(no title)
alankay | 6 years ago
"Dealers of Lightning" is at the next level but far from the bottom. Its flaws are too much "Heroes' Journey" and a very complex and confused jumping around timeline (I had trouble myself orienting in some of the spots). But it also has a lot of good stories, of which a reasonable number are "true enough".
"Fumbling The Future" is extremely inaccurate.
Aloha|6 years ago
I actually didn't have too much trouble following Dealers, because it (more or less) mostly followed each project separately, which while creating an interspersed timeline in the book, was mostly coherent within each section.
I did read at least part of Fumbling, but I found it a hard book to thread the needle on, and it was in such stark factual disagreement with what else I'd read that I don't recall finishing it.
I know too many who draw the same conclusions from the Alto and related technologies that fumbling does, so I try to get people to read more about PARC, because I'll hope that once they know more they'll draw much the same conclusions I have - My frustration with much of the traditional criticism of Xerox in failing to commercialize the PARC innovations is it completely ignores both the high cost of the technology (it was literally the technology of the future) and the sales culture of technology at the time.
I don't think any large technology company (which Xerox was broadly) could have made something wondrous out of the innovations PARC created because the people who could recognize the value (and use) of this kind of technology were not the people being sold to, or for that matter doing the buying - nor did they have the budgets to buy a Alto, as was later seen with the Star when it came out.
It took direct to consumer sales (allowing department managers to buy stuff), and lower cost products to allow personal computing to penetrate into the home and corporate america - also the traditional criticism completely ignores that the 9700 (and follow on products) paid for the money spent at PARC several times over.

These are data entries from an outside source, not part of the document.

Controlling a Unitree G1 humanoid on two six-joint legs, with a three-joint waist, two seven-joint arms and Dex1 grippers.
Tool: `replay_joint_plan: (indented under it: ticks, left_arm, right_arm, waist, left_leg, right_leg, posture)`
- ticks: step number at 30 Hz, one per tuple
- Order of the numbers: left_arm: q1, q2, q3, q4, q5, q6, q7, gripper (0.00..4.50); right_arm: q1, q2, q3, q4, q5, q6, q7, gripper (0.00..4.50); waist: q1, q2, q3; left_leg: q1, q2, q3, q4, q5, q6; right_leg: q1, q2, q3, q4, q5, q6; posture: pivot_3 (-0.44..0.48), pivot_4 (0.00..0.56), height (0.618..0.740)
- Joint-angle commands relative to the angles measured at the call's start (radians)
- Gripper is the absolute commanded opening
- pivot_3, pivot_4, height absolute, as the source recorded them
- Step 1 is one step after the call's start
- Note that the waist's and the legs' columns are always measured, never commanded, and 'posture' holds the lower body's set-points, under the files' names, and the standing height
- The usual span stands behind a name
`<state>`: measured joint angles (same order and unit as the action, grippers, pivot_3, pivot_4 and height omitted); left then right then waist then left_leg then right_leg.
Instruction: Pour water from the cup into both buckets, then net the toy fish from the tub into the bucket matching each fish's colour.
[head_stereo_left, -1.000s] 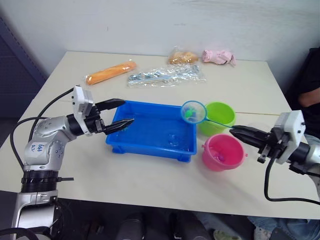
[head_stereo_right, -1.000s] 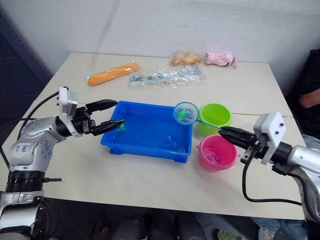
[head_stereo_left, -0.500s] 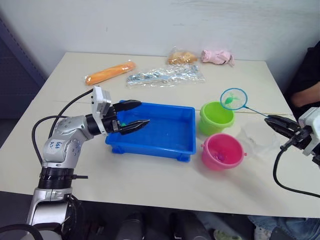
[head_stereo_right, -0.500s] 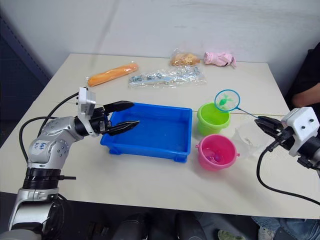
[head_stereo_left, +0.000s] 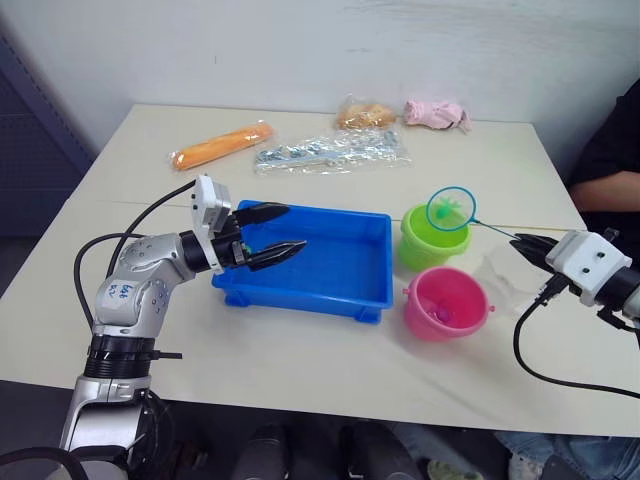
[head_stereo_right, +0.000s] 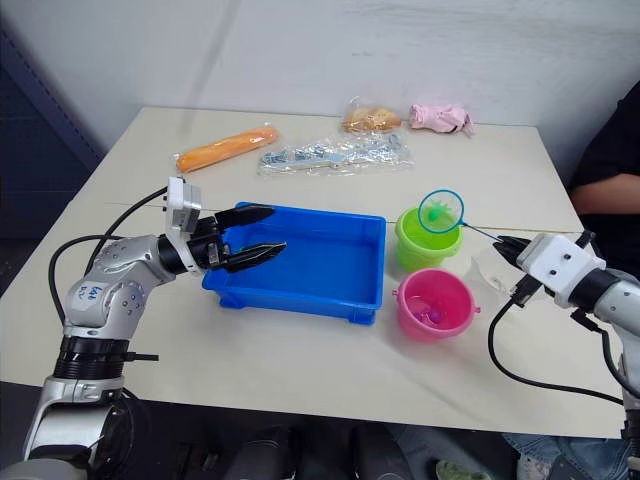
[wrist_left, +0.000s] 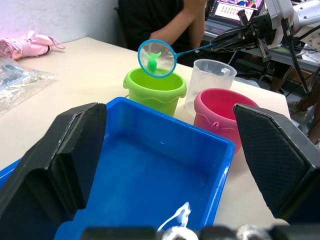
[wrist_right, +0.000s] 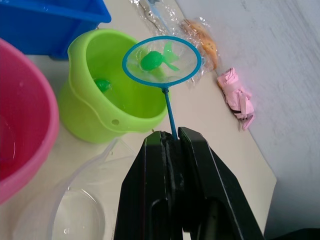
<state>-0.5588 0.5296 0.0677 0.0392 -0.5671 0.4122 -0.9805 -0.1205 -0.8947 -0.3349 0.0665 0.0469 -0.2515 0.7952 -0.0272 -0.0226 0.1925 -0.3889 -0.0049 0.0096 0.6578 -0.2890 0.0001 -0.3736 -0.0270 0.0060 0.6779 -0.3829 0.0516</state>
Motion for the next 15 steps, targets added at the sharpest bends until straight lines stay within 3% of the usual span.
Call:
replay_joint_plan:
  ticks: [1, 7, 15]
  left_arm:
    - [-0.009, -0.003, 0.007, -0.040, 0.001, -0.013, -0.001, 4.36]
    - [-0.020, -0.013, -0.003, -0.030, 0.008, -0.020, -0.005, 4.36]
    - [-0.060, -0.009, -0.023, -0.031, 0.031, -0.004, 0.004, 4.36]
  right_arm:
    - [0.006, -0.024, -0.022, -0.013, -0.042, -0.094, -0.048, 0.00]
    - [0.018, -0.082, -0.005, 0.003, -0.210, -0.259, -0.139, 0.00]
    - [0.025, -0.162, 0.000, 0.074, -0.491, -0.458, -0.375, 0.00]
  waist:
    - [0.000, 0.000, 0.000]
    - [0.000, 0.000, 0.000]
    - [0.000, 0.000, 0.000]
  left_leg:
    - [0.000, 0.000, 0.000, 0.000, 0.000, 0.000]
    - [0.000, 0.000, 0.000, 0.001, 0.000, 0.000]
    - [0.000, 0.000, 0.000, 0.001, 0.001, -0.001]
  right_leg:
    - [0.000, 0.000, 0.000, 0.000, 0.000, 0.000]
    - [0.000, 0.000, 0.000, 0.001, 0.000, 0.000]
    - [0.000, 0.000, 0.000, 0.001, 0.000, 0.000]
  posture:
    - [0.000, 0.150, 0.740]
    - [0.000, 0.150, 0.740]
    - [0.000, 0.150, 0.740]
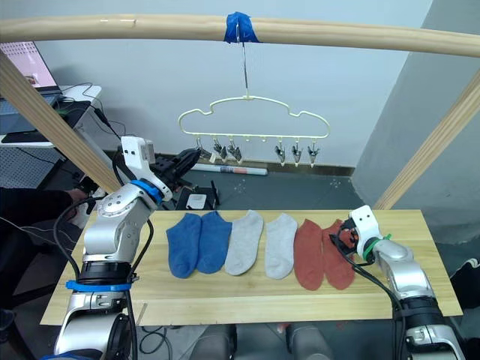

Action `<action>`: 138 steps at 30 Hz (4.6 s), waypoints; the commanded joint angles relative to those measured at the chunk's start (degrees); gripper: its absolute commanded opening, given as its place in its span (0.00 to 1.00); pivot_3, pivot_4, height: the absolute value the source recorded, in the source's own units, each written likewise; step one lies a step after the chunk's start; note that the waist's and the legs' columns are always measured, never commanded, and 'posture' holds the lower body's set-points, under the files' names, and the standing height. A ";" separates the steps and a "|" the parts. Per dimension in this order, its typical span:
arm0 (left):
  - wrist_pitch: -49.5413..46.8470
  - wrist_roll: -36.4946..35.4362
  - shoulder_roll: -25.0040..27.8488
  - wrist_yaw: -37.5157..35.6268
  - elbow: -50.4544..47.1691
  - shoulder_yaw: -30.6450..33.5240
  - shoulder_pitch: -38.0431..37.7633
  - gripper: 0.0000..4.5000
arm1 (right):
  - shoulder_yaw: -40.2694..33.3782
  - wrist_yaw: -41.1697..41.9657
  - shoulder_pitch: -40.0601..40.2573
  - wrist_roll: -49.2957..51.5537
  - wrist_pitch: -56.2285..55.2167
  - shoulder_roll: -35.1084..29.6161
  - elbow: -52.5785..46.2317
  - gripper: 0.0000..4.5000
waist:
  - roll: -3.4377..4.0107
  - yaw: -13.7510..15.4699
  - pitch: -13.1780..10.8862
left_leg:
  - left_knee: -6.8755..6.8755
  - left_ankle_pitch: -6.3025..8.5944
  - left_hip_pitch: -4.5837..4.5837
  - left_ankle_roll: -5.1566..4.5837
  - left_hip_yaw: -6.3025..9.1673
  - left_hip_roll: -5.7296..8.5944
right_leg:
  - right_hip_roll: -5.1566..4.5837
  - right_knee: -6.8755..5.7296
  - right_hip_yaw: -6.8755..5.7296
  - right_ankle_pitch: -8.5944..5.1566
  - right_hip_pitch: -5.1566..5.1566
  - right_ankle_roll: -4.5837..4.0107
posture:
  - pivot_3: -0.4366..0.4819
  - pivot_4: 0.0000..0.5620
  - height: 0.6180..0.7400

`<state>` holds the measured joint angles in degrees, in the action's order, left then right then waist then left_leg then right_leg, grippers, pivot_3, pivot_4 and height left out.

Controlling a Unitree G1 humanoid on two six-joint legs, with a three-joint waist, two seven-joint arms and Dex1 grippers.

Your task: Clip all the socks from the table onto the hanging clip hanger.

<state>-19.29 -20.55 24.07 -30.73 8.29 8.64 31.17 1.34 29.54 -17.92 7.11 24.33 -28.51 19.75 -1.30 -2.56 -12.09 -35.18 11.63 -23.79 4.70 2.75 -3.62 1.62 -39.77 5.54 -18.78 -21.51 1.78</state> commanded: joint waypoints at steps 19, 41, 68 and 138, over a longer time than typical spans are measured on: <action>-27.20 -14.93 5.52 -2.23 -7.83 6.05 -0.75 0.00 | 2.95 5.60 -0.24 -4.94 -10.99 -0.17 6.61 0.00 | -0.02 0.27 -0.12 | 0.00 0.00 0.01 0.01 0.03 -0.01 | -0.02 0.01 -0.04 0.00 0.04 0.00 | 0.52 0.36 1.00; -57.43 -38.60 8.18 -1.58 -6.52 15.72 4.67 0.00 | 18.43 7.56 -7.62 -5.07 7.41 8.80 -34.87 0.00 | -0.02 0.72 -0.35 | 0.02 -0.09 -0.12 0.18 0.14 0.04 | -0.10 -0.11 -0.11 -0.07 -0.17 0.12 | 0.51 0.35 1.00; -55.67 -38.43 7.95 -2.27 -7.21 14.10 4.04 0.00 | 22.57 6.84 -17.39 -8.65 2.46 15.86 -27.53 0.00 | -0.03 0.77 -0.36 | 0.06 -0.12 -0.22 0.23 0.14 0.02 | -0.10 -0.13 -0.13 -0.01 -0.30 0.02 | 0.52 0.33 1.00; 12.00 4.76 -6.26 0.47 -7.70 -6.32 -6.95 0.62 | -4.87 5.99 -2.09 22.95 14.47 6.98 -51.52 1.00 | -0.10 1.11 -0.33 | 0.09 -0.23 -0.53 0.41 0.10 0.09 | -0.13 -0.13 -0.11 0.00 -0.55 0.01 | 0.48 0.38 1.00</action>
<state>-9.33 -16.47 18.26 -30.62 0.31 2.53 23.37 -1.77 35.03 -19.71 27.64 38.90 -21.36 -28.76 -1.40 -1.45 -12.42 -35.09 11.41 -24.32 5.11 2.86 -3.53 1.50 -39.91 5.43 -18.78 -22.06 1.79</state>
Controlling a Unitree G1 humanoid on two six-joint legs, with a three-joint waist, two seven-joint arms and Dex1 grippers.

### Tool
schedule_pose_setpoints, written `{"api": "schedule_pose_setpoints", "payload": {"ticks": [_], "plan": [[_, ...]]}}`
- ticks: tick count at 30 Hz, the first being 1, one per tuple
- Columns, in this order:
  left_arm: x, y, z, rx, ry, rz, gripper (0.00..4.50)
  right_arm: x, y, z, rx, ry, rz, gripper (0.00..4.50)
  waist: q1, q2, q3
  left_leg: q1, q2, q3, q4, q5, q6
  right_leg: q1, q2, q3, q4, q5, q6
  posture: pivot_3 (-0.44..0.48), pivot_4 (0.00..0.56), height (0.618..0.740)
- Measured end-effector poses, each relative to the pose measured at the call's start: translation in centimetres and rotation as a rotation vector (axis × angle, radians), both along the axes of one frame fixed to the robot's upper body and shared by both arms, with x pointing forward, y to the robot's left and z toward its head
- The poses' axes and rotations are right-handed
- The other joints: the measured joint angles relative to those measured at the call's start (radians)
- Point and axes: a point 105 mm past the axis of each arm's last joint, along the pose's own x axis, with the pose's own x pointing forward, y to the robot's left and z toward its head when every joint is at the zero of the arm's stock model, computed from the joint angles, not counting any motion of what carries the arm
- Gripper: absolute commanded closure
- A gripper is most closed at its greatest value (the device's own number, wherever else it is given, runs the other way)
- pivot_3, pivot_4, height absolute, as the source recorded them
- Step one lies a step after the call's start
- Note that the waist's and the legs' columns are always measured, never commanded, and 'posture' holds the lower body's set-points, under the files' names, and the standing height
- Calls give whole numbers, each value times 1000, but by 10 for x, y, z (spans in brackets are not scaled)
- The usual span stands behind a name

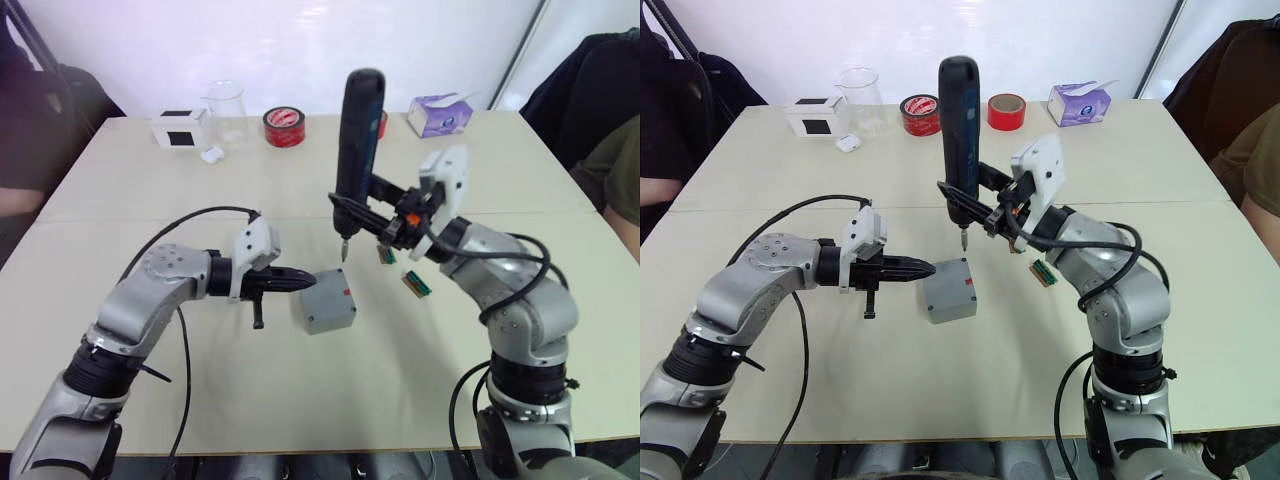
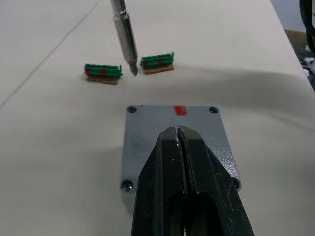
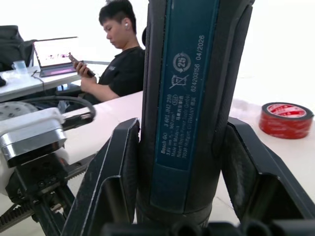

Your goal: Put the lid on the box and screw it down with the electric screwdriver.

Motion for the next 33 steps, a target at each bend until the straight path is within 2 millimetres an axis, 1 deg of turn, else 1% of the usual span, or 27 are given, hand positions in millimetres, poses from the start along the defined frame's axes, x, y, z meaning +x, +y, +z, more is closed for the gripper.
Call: {"api": "schedule_pose_setpoints", "payload": {"ticks": [3,5,9,12,17,33], "plan": [[0,-5,-7,18,10,-13,4500,0,6,-12,-11,-15,-10,2684,2,0,0,0,0,0,0,0,0,0,0,0,0,0,0,0,150,740],[3,-6,-9,25,0,-8,4500,-1,8,-12,-3,-33,-9,2684,2,0,0,0,0,0,0,0,0,0,0,0,0,0,0,0,150,740],[6,-16,-23,34,21,-3,4500,1,8,-11,11,-59,-32,2684,3,0,0,0,0,0,0,1,0,0,0,-1,0,0,0,0,150,740],[8,-17,-23,49,-10,2,4500,3,9,-15,9,-48,-35,2684,1,0,0,0,0,0,0,1,0,0,0,0,0,0,0,0,150,740],[9,-18,-23,56,-30,3,4500,3,7,-16,0,-50,-42,2684,3,0,0,0,0,0,0,1,0,0,0,0,0,0,0,0,150,740],[9,-18,-23,59,-30,-3,4500,4,2,-22,-14,-31,-62,2684,3,0,0,0,0,0,0,1,0,0,0,0,0,0,0,0,150,740]]}}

(incidentally, I believe that this sales culture issue is a prime reason why DEC no longer exists as a company because they failed to see that their market was shifting and could no longer be sold thru the same mechanisms they always had been)
In the end, basic research and the undirected applied science that flows from it is important, even if it has no direct tie to your line of business, because it's the innovation that drives a company forward, and frankly drives humanity forward. I wish more people knew that modern interconnected the world we live in was built on billions spent with no firm idea of what would result from them, and how much of a debt we owe to PARC, Bell Labs and others.
Also, thank you for taking the time to respond to my question!
alankay|6 years ago
There are at least two big issues regarding cost that many people miss: (a) the first is the difference between what should be spent on "prototypes for learning and vetting" and what can be done when designing for manufacturing, and (b) the second is the the difficulty most people had with valuing what personal computing might be for them.
In the first public paper I wrote about the Dynabook I pointed out that Moore's Law meant that powerful tablet sized personal computers would likely wind up costing what a color TV set would cost (they would have pretty similar components, and most of the cost in electronics is in packaging).
But we also had another analogy that we though could work via education: that of the personal automobile in the US. People value cars enough to be willing to pay quite a bit more for them than for most consumer devices. This was very interesting because the ARPA dream of an interactive personal computer connected to a world-wide network was a kind of "information and intelligence vehicle".
If people could see this, then they might be willing to pay what they would pay for a car. Certainly most computer people and most scientists and engineers would be able to assign value in this way. We thought most knowledge workers would eventually be able to see this also, and that there would be an intermediate phase before getting to the TV set kind of technologies.
An analysis of what happened to eventually quash this idea is beyond the scope of this note. (But, to make a point in talks, I've tried to get people to think about what "a car's worth" of personal computer could be like (the average car in the US a few years ago was a Toyota Avalon at $28K, so about 10 times what most personal computers go for).
This is a different slant than the problem that DEC and similar companies had (which was to not be able to understand personal computing in any reasonable form).